And this is not at all because Mr. Powys lacks vision. The world he is groaning to give us does exist. But it exists in his own mind, and he has never been able to get it out. It is art that he lacks: the art of projecting his soul into people unlike himself, people who know how to act as if they had never heard of John Cowper Powys. (pp. 201-02)
Mark Van Doren, in his The Private Reader: Selected Articles & Reviews (copyright © 1942 by Mark Van Doren; reprinted by permission of Holt, Rinehart and Winston, Publishers), Holt, 1942.
[Powys's] psychological realism goes as deep as Joyce's and is more assured than Lawrence's; his use of myth and legend, indigenously rooted in his story's British locale, is more convincing than Lawrence's Quetzalcoatl or Joyce's use of the Odyssey; and with his sense of occult powers and the great First Cause itself as intertwisted in his drama we shall find little correspondence in either Lawrence or Joyce. It is all of a piece, a vast, organic, convincing whole, like a natural growth. Within it, and without straining, without anything of Lawrence's nervous insistencies or Joyce's top-heavy apparatus, a large number of themes of deepest importance are lucidly selected and developed. (p. 153)
Powys's general world-view concentrates heavily, though not exclusively, on the powers coming from below in man and on the inanimate and the lower life-forms in nature, with a kind of mystical sensuality blending Wordsworth, Joyce and Lawrence. (p. 154)
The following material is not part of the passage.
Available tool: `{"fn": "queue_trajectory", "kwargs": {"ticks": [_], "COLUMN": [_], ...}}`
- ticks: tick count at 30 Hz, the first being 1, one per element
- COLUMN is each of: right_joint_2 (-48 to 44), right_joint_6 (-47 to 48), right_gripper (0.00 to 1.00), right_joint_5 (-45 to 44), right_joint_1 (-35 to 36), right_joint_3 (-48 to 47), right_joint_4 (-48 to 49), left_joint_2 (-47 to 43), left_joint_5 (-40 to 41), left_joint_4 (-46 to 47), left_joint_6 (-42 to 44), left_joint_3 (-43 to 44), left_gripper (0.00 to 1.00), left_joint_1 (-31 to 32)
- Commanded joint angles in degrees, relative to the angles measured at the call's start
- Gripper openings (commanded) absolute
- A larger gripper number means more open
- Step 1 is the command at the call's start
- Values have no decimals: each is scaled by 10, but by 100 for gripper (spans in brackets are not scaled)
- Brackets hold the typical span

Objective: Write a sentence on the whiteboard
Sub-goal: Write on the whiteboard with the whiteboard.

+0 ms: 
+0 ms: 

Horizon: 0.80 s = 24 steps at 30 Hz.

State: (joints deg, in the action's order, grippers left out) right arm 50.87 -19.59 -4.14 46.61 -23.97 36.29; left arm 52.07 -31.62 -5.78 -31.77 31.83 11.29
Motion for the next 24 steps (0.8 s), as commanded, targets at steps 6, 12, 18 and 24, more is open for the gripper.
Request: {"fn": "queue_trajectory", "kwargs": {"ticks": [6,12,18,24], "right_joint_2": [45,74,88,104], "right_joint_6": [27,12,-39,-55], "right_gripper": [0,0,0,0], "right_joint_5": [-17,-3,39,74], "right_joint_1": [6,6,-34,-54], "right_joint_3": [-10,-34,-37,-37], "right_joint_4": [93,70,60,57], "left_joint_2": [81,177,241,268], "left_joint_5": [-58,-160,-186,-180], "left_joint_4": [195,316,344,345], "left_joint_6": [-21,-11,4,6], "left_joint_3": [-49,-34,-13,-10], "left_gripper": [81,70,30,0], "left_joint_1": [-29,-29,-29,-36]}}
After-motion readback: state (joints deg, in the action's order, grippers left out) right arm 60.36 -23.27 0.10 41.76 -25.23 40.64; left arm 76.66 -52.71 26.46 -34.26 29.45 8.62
The new spiritual freedom described in Wolf Solent corresponds to that of Lawrence's Manifesto. Powys's prose unfurls with an unhurried and unperturbed ease that goes far to witness its authority; and on the strength of his revelatory passages the tormenting obsessions of Swift, the tragic lives of Byron and Wilde, the sex-agonies of Lawrence and obscenities of Joyce, may all receive, in retrospect, a new sympathy and justification. (p. 155)
G. Wilson Knight, "Lawrence, Joyce and Powys" (originally published in Essays in Criticism, October, 1961), in his Neglected Powers: Essays on Nineteenth and Twentieth Century Literature (© G. Wilson Knight 1971; reprinted by permission of the author and Routledge & Kegan Paul Ltd.), Routledge, 1971, pp. 142-55.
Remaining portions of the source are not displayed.